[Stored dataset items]
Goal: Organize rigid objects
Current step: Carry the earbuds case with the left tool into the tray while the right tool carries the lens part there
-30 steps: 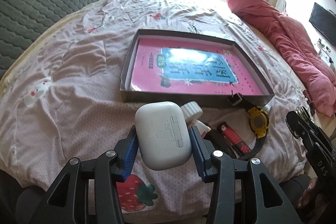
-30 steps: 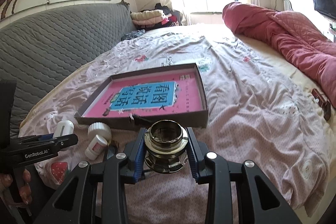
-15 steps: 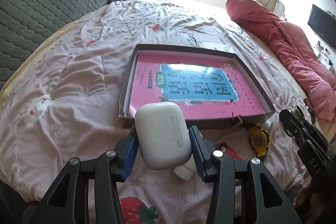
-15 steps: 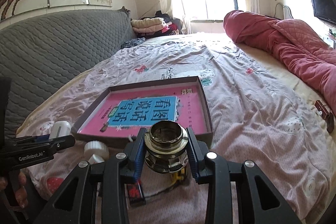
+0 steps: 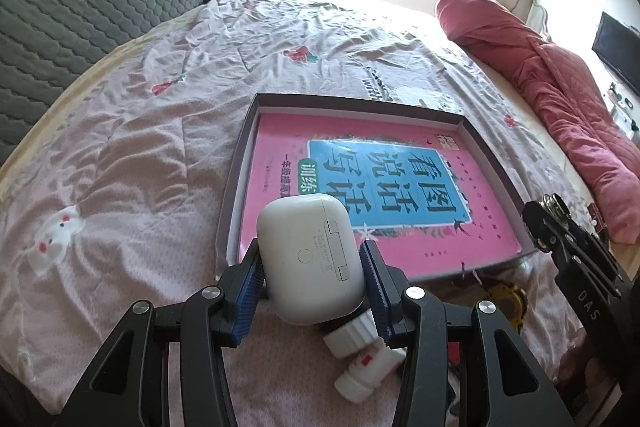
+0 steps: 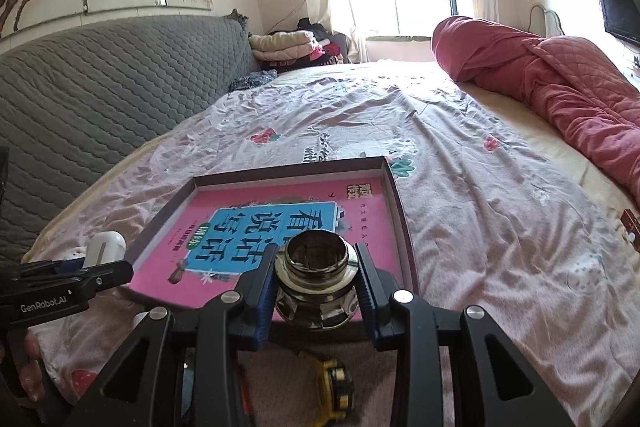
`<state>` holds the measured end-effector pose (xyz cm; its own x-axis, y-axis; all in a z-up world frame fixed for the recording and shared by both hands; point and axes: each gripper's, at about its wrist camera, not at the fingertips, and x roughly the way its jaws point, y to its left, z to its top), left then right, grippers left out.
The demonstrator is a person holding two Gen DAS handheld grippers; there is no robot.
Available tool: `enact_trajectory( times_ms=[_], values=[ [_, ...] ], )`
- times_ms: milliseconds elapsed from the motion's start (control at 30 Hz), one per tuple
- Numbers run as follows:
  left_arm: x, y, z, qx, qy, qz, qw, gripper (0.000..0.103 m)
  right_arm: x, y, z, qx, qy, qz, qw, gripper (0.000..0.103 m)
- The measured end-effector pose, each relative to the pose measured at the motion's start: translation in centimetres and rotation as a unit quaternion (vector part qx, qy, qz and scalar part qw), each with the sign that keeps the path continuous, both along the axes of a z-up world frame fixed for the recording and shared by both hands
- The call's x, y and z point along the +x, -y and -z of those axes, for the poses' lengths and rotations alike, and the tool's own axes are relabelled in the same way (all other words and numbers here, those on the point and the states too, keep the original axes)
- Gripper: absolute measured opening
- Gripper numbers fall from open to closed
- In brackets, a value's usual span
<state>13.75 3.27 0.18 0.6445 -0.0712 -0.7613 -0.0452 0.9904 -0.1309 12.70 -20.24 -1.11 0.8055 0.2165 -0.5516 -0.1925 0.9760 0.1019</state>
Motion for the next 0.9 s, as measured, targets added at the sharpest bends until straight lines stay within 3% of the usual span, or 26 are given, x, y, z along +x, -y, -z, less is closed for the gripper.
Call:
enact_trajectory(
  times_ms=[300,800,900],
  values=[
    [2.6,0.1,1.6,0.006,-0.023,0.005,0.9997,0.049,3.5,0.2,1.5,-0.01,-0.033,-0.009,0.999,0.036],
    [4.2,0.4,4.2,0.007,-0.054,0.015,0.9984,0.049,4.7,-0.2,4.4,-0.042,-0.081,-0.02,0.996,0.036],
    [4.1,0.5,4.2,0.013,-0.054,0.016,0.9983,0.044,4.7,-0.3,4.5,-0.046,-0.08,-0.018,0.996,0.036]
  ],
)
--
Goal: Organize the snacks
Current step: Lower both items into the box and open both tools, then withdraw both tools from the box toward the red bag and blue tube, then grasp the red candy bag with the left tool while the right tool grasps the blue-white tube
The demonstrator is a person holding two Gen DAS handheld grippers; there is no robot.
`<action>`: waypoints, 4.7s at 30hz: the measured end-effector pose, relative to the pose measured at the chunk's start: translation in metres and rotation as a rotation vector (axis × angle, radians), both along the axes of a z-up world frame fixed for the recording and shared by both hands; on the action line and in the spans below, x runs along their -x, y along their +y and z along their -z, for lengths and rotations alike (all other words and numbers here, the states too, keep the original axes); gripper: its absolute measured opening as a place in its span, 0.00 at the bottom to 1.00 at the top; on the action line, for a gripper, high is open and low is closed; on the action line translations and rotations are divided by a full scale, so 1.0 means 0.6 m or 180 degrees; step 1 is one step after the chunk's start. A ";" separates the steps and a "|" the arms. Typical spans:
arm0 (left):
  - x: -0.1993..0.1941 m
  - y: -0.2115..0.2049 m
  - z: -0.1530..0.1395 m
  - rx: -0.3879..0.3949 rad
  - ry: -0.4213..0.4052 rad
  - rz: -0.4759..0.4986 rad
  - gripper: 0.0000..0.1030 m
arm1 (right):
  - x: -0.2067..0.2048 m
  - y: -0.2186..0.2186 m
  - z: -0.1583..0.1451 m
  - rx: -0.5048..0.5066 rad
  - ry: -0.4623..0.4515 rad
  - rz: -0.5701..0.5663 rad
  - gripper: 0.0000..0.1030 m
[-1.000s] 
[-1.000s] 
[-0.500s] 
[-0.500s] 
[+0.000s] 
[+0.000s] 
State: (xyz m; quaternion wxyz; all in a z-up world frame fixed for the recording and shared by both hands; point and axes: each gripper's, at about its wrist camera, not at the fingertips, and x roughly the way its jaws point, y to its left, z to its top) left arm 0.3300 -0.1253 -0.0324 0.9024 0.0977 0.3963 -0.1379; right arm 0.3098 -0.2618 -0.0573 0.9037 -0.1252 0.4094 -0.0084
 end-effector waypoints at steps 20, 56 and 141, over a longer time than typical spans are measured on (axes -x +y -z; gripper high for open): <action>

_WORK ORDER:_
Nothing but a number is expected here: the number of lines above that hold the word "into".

_ANSWER TO THE PROBLEM:_
2